§ EXERCISE DESCRIPTION
Check each line below for "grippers" and say how many have it, with no other words.

§ SUPPLIED INFORMATION
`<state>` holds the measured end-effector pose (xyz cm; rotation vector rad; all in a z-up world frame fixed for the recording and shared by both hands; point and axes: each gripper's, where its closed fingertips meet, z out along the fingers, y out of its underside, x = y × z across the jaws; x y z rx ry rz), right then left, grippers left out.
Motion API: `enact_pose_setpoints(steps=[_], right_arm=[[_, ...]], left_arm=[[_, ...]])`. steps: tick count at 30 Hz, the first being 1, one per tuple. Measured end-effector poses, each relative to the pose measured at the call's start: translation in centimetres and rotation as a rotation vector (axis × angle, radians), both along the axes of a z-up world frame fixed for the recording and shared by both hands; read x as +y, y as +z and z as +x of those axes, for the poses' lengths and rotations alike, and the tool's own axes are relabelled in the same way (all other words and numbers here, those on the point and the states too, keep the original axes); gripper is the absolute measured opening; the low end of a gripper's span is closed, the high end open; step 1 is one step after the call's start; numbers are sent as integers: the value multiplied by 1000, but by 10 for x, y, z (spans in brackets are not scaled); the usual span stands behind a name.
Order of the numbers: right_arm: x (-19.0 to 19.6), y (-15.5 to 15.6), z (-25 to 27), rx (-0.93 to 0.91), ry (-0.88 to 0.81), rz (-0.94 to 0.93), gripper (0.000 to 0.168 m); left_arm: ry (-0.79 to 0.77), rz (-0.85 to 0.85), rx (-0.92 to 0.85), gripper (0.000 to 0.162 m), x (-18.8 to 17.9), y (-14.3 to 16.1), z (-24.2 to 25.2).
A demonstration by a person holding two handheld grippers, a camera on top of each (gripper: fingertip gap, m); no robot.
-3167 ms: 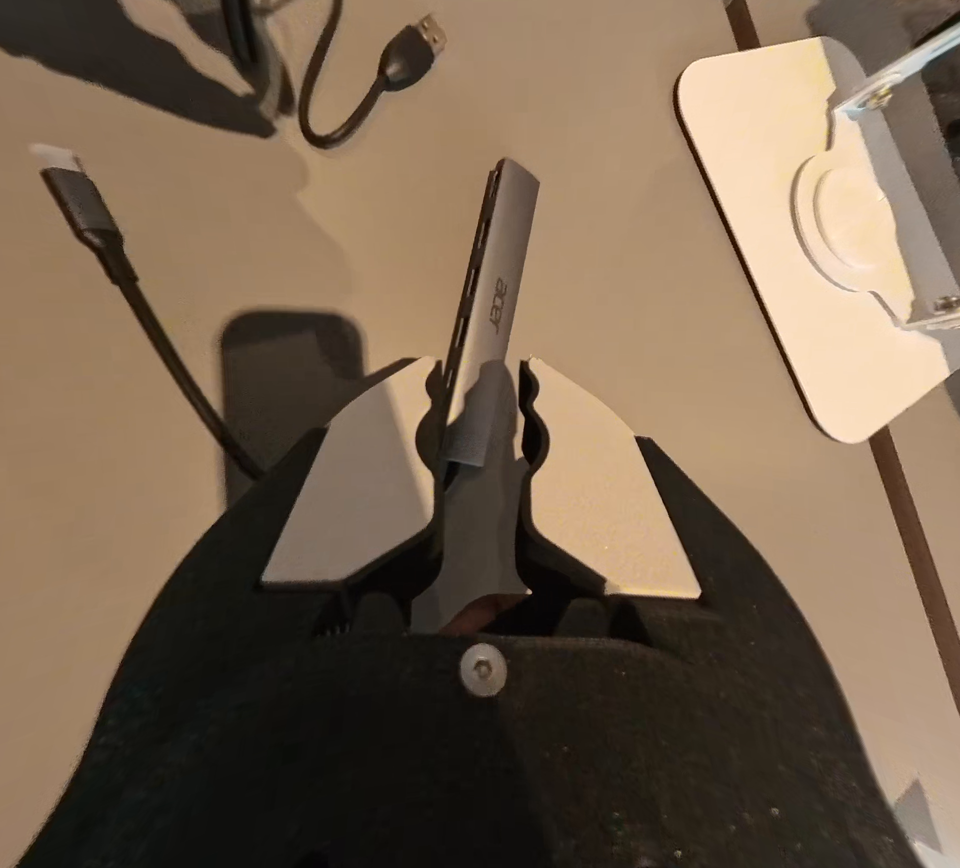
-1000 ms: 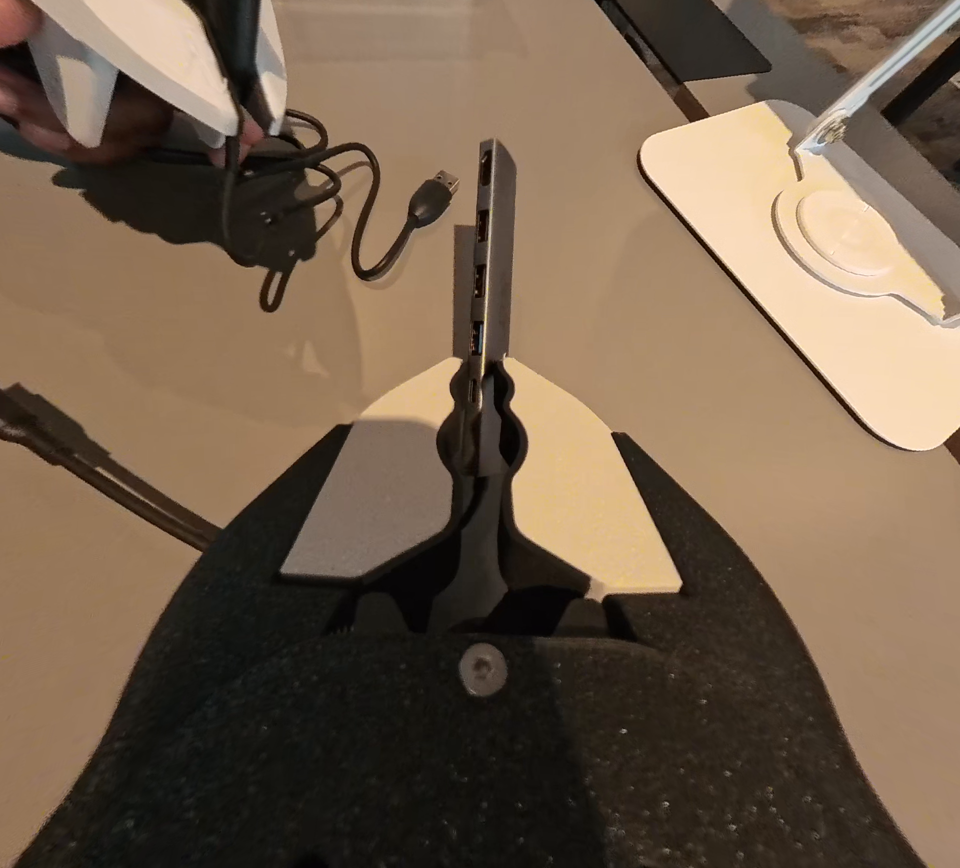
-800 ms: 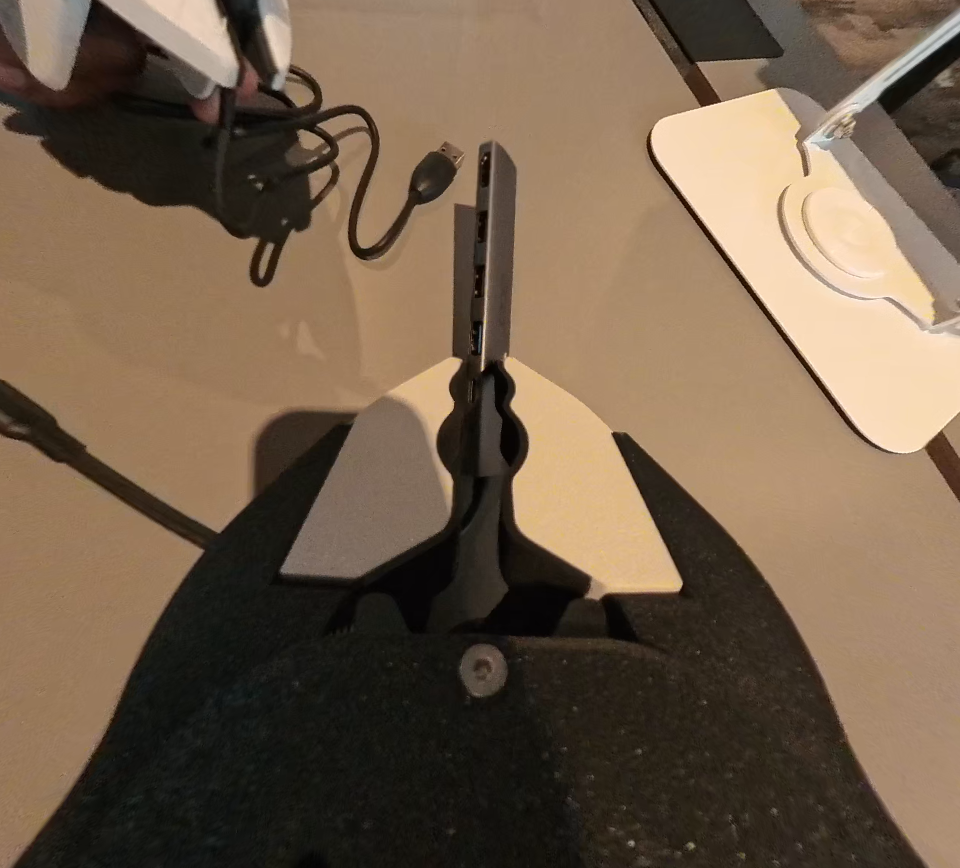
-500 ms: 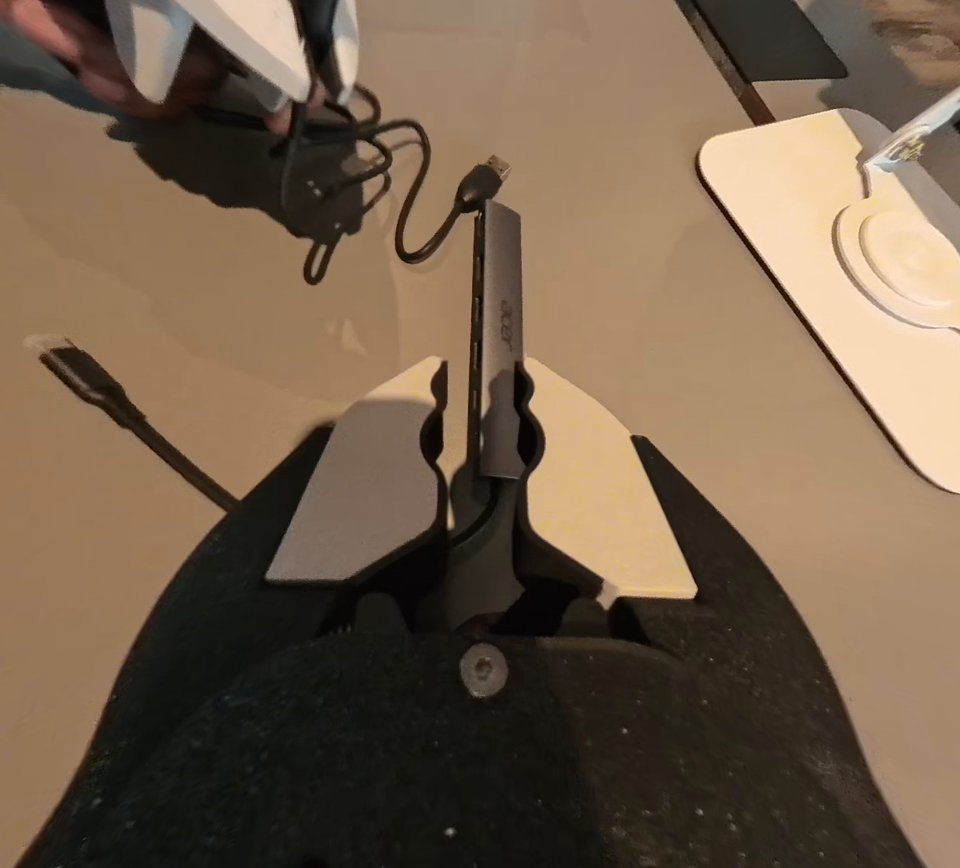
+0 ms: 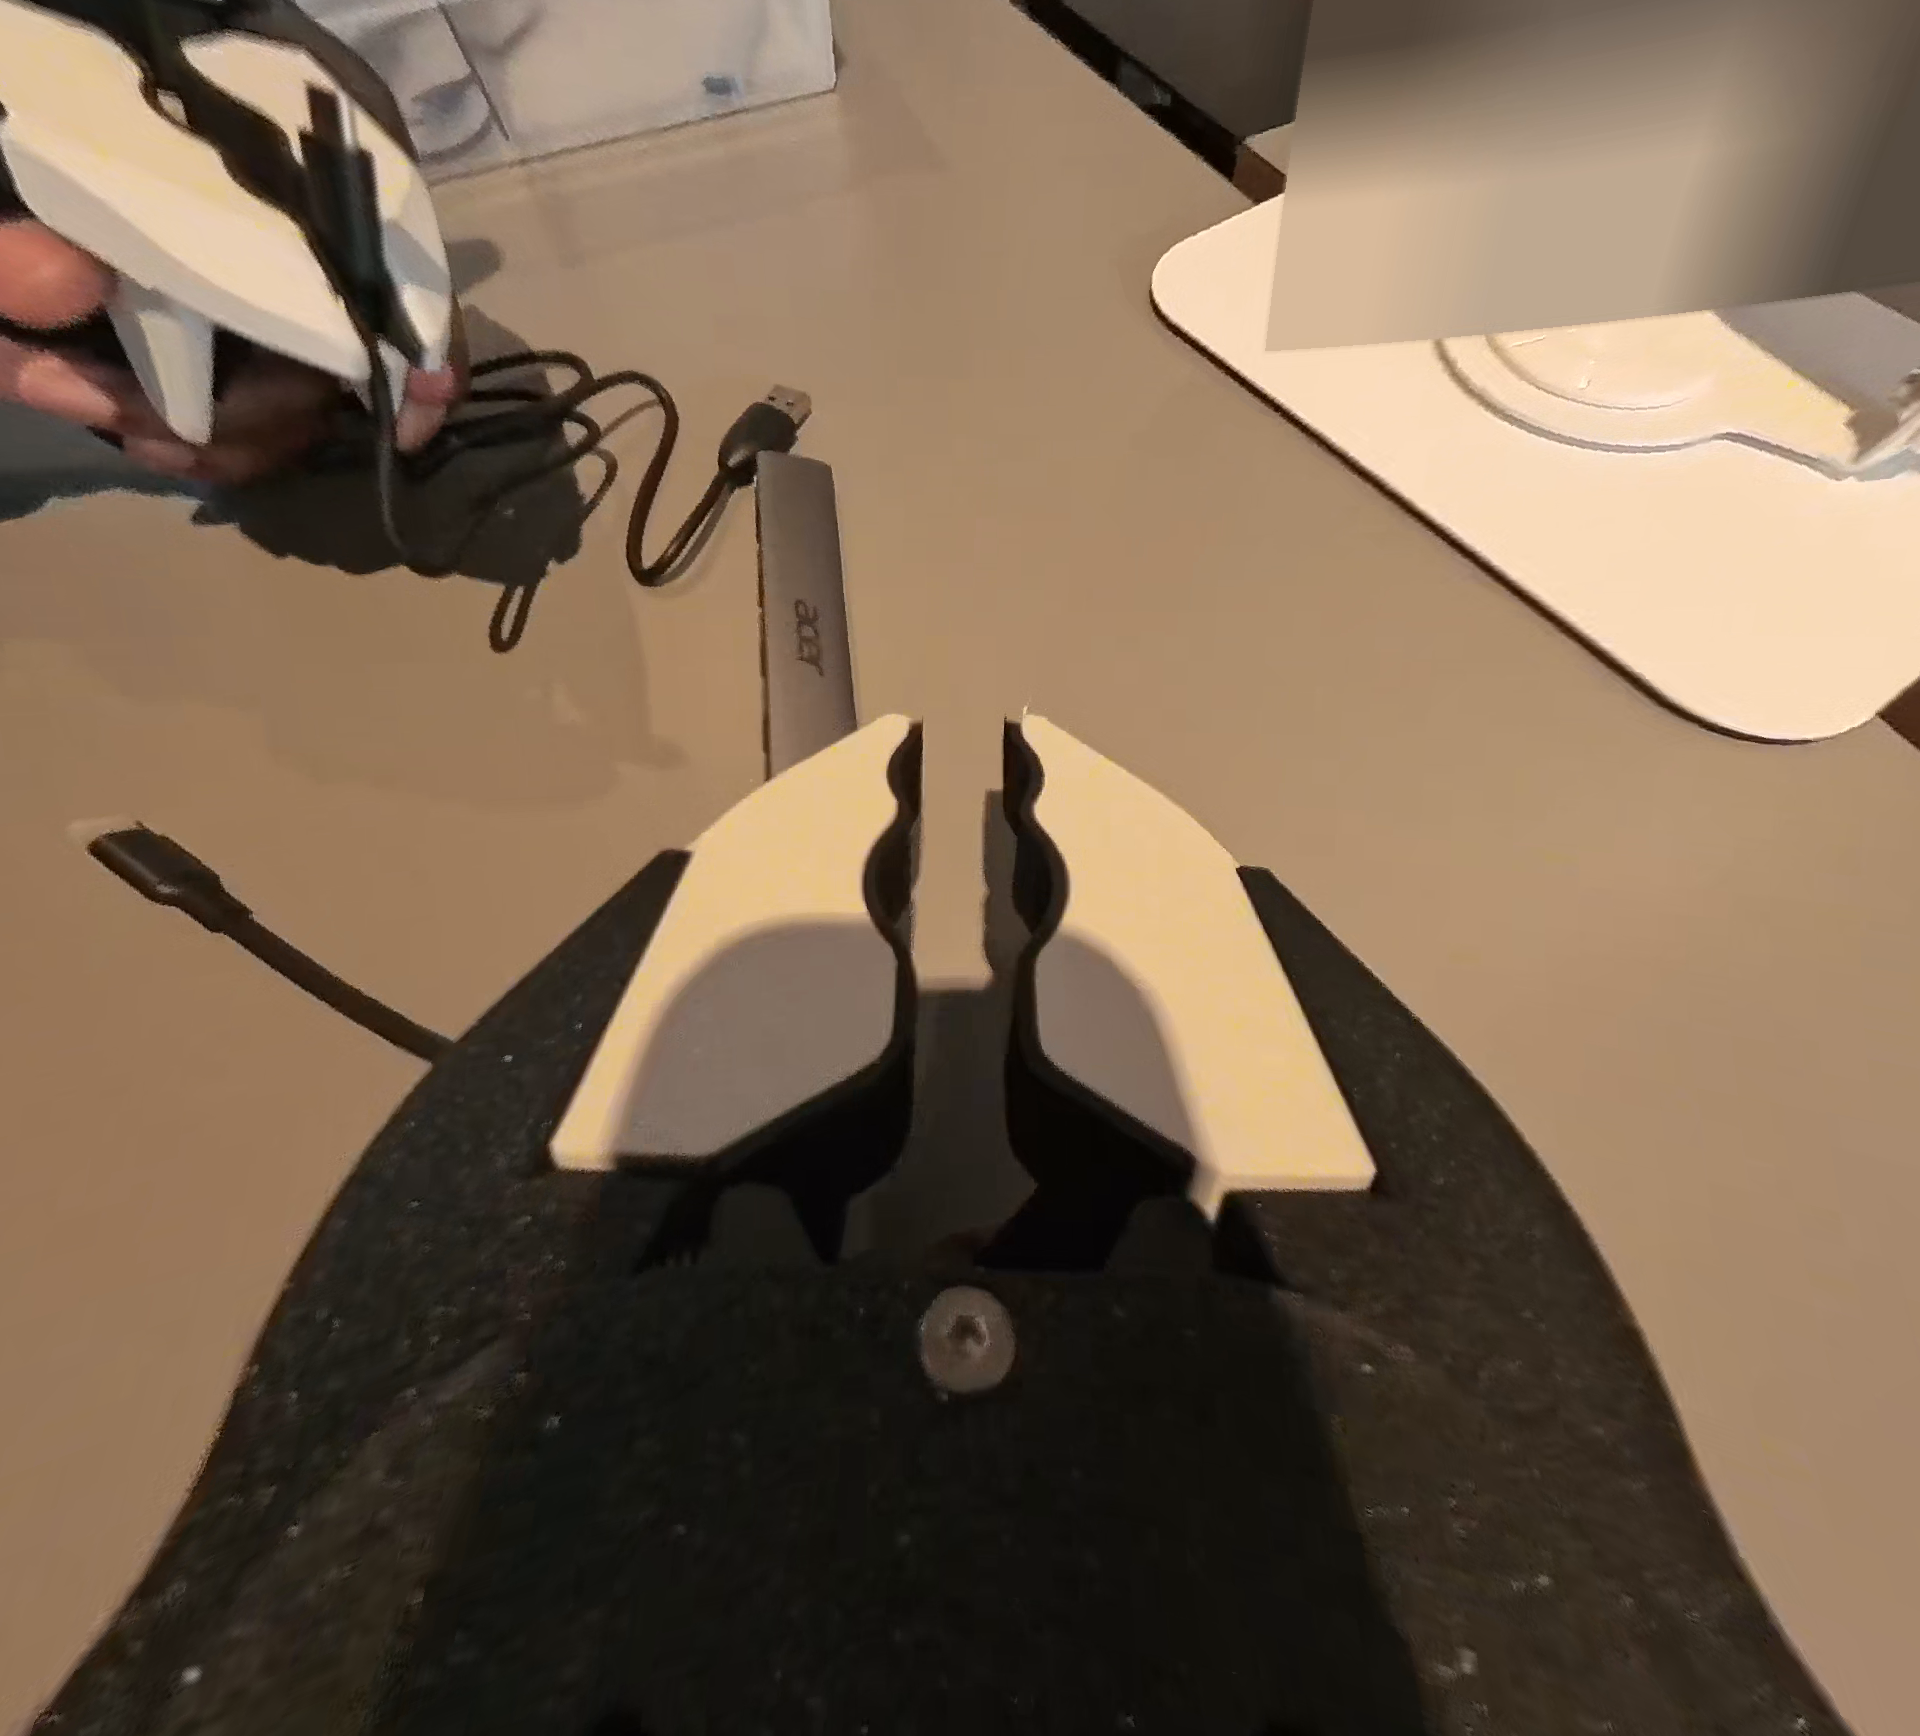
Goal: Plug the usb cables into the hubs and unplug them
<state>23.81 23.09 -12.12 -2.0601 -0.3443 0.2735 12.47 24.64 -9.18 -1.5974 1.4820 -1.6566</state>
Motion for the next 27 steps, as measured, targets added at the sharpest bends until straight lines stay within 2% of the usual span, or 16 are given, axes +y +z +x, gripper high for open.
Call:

§ YOUR RESPONSE
2